Perhaps the peace is also more noticeable because last monday there were riots in Grabouw. There were intiially some riots several weeks back over a school for black children, but last week the issue was tension between the black and colored community. The 'blacks' speak Causa whereas most of the 'coloured' speak Afrikaans, and there is a division between the two communities which I'm afraid of oversimplifying by my limiting understanding... but I think part of the mistrust and tension is residue from the apartheid era, where coloureds were given more priviledges than the black community because of their lighter skin tone. The roads were blocked and the police were out on mass, but I didn't witness any of this as we stayed at the Village all day. It was oppressive knowing that there was violence going on down the road from us, not because we were worried for our own safety (because the Village sheltered at the top of the valley, and is protected by gates, and by God!)but because of our concerns for the people of Grabouw. Since then there hasn't been anymore trouble, but it once again raises awareness of the fragile relations between different races. Riots such as these reinforce the idea that the townships are dangerous and crime-ridden, but the reality is more complicated. Many people smile and wave as you drive through the community, and they are just ordinary people living out their lives. There's a family who we drive past every week when we pick up the children for Rainbow Smiles, who sit outside their house playing dominoes!- mum, dad, aunties, uncles, children, grandparents, and friends. The townships are vibrant, buzzing, close communities, and as with any other community, there lies within a minority of people who express their frustration through violence. The violence and crime is more prevalent and noticeable however because of SA's history :-(

Since then it has calmed down, and the Easter holidays have arrived. The children are off school, so we're trying to keep them entertained with easter activities and some outings. Yesterday they made bunny ears which they enjoyed, although the little ones weren't so keen on wearing them and one little tot accidentally sat on hers. Squashed bunny ears. This morning we took the children to an indoor play area which they loved. I put one of the baby boys in the ball pool and a minute later I could only see two round eyes peering back at me over the balls! Last week Grace and I also took the Rainbow smiles children to the country club, where we played some games and spent time together, which was fun. We're still bumbling along with the club as best we can, but the children really enjoyed last week and we're trying to make it fun for them.

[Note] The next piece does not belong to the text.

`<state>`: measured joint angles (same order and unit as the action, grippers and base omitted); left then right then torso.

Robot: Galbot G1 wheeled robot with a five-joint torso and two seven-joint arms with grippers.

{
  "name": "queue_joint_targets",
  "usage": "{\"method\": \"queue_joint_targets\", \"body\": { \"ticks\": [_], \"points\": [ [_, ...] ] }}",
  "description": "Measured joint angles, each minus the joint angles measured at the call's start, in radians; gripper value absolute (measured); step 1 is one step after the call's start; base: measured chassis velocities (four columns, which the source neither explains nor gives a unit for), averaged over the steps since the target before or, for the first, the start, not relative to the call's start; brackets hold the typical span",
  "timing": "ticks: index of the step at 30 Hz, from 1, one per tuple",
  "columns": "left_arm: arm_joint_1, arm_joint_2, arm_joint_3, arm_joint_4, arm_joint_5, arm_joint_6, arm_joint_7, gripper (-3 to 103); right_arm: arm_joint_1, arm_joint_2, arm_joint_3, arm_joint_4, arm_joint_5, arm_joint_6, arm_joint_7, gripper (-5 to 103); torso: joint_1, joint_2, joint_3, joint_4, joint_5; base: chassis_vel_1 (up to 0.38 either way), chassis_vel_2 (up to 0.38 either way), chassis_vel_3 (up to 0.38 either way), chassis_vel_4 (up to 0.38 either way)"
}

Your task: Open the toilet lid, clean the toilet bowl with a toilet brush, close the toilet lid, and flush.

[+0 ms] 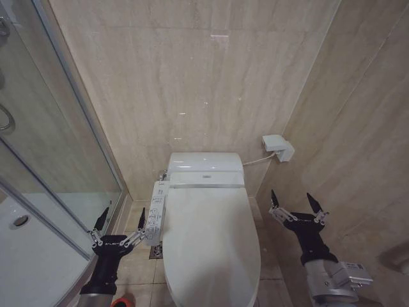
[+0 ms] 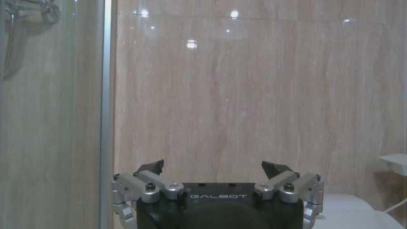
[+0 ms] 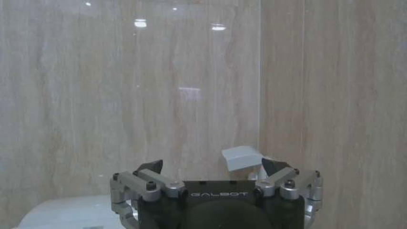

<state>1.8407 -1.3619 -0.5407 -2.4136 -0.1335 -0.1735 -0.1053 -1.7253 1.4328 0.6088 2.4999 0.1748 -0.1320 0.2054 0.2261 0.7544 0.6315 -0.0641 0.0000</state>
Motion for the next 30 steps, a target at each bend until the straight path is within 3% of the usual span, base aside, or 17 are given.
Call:
{"method": "queue_joint_targets", "body": {
  "ticks": [30],
  "points": [
    [0.0,0.0,0.0,0.0,0.0,0.0,0.0,100,0.0,0.0,0.0,0.0,0.0,0.0,0.0,100,0.0,0.0,0.0,0.0,0.0,-0.033,0.037,0.038,-0.044]
  ]
}}
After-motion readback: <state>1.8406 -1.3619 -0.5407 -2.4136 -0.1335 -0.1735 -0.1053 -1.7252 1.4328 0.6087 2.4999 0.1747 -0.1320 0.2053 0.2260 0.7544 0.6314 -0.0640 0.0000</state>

There's now just six volunteers as Lance and Travis, the two Canadian guys who were here for a month, left on Monday. I'll really miss those guys as they felt like brothers- brothers in Christ, and brothers on an emotional level. Homesickness has also often hit me quite hard these last few weeks- sometimes I long for familiarity, and to be able to see my friends and family. I find myself thinking of English fields, little yorkshire pubs, sheep, and drystone walls! But I know I'm in danger of idealising home, and idealising the past. I'm learning to live in the present, let go of what has gone before, and to accept change as the place where God brings new life and growth. I know I'm very lucky to be able to have this experience and I want to be able to make the most of it.

Anyway, another long blog post. For now I'll say bye bye xxxx

Sunday, 18 March 2012

Madness and mayhem

Just to clarify, the title is not a description of the Village of Hope! It's more to give a flavour of the busyness and variety of the week. Last weekend the six of us 'youngsters' (as we are now called) went shark diving. The phrase wasn't one that inspired me with hope to be honest, and I was probably the most dubious about going. I think the correct phrase is 'shark-cage diving', which I wish was the original phrase I'd heard! It was an amazing experience. We had to be there at 8am (can't remember the name of the coastal place), and after a quick breakfast and introduction we boarded the boat and set out to sea. After anchoring about a mile out, we changed into wetsuits and eye masks, and then took it in turns to climb into a specially fitted cage half immersed in the water and attached to the boat, whilst the guides hung shark bait out the side. When they shouted 'Go!' we ducked under the water of the cage and watched the sharks swim past. It was really cool to see them up close, although I still can't say that I really like sharks, what with their massive teeth and the fact that they eat people. But when you're in a cage it's fascinating.

So after an interesting weekend, this week has been a busy one both in the unit and in the sports outreach project. The arrival of first one and then another baby boy added to the unit's numbers, and then towards the end of the week another two boys arrived, although because there isn't enough beds they sleep elsewhere and come to the Village during the day. So that brings the total number of children up to twelve. Adding to that, there's still twenty seven germans scuttling around, feverishly trying to finish the house they're building by next Friday, as well as eight volunteers, the house mums, the dutch sports students and the usual Village team.

On Saturday the Village organised a 'Sports Saturday' for all the children in the townships who regularly attend the sports sessions every afternoon. A lot of the volunteers were busy organising the day with the two sports students for the second half of the week, drawing up scoreboards for the teams who'd be playing, assigning roles, collecting resources and trying to ensure the day would run as smoothly as possible. Which it did! It was held at the country club, and the kids had a great day. There is a sense of tribalism which is tangible between the children of the different squatter camps, as people identify themselves closely with their own territory and there are divisons between the different places in the townships according to race and language. Saying that, I don't believe there was a hostile atmosphere, only healthy rivalry. The girls teams played a netball tournament, whilst the boys played football matches. The upside was that after a day of rain on Friday, it remained mostly dry on Saturday. The downside was that we all got a bit burnt, as none of us expected too much sun.

Another interesting event this week was a fundraising fancy hat tea party for Graceland pre-school, another of Thembalithsa's projects. It was held in a lovely hotel in a beautiful, lush valley, just up the road from the pre-school, and purely from an onlooker's perspective you could easily imagine it to be another priviledged hotel function of South Africa's wealthy, with everybody wearing summer dresses and ornate hats, drinking tea and eating fine food! However, it's cause was to raise money and awareness of Graceland's project, and the hotel had hosted the fundraising event for free! We didn't have a chance to buy any fancy hats, so we made our own fascinator thingies. I got a bit carried away with mine as in the excitement of ribbons and tissue paper and glitter I forgot that I would have to wear it the next day, lol!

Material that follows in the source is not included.